Lipid and lipoprotein analyses
Cholesterol and triglyceride concentrations were determined enzymatically on an autoanalyzer (Cobas Mira, Roche Molecular Biochemicals). HDL-cholesterol concentration was determined by measuring cholesterol in the supernatant after precipitation of apoB-containing lipoproteins with heparin-manganese from the d > 1.006 g/ml fraction prepared by ultracentrifugation. Plasma apoA-I and apoB concentrations were determined by nephelometry (Behring Nephelometer 100 Analyzer) or by ELISA. ApoE phenotypes were determined by immunoblotting of plasma separated by IEF minigel electrophoresis (29). ApoE in total plasma, HDL, and HDL-LpE were assayed by ELISA. Plasma fraction d > 1.21 mg/dl was isolated from normolipidemic plasma by sequential utracentrifugation using a Beckman ultracentrifuge.
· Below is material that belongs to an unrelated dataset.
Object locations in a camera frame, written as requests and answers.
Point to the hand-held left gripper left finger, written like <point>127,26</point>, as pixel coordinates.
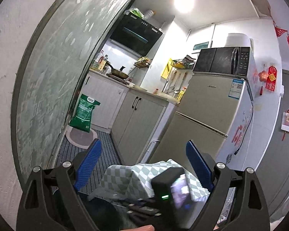
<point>89,163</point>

Reconstituted HDL containing only apoE r(LpE) particles were prepared as previously described (30). Acetyl-LDL was prepared by reaction with acetic anhydride (31) and labeled with [3H]cholesteryl oleate as described (32). Briefly, label was transferred from [3H]CE-containing liposomes to HDL3 by CETP, followed by CETP-mediated transfer of the [3H]CE from HDL3 to acetyl-LDLs, which were then separated from each other by density ultracentrifugation. The final specific activity of the labeled acetyl-LDL was 20 cpm/ng of protein.
Statistical analysis
Statistical analyses were performed with SigmaPlot statistical software (Jandel Corporation, San Rafael, CA). Data were expressed as means ± SD. Student's t-test was used for comparisons between groups.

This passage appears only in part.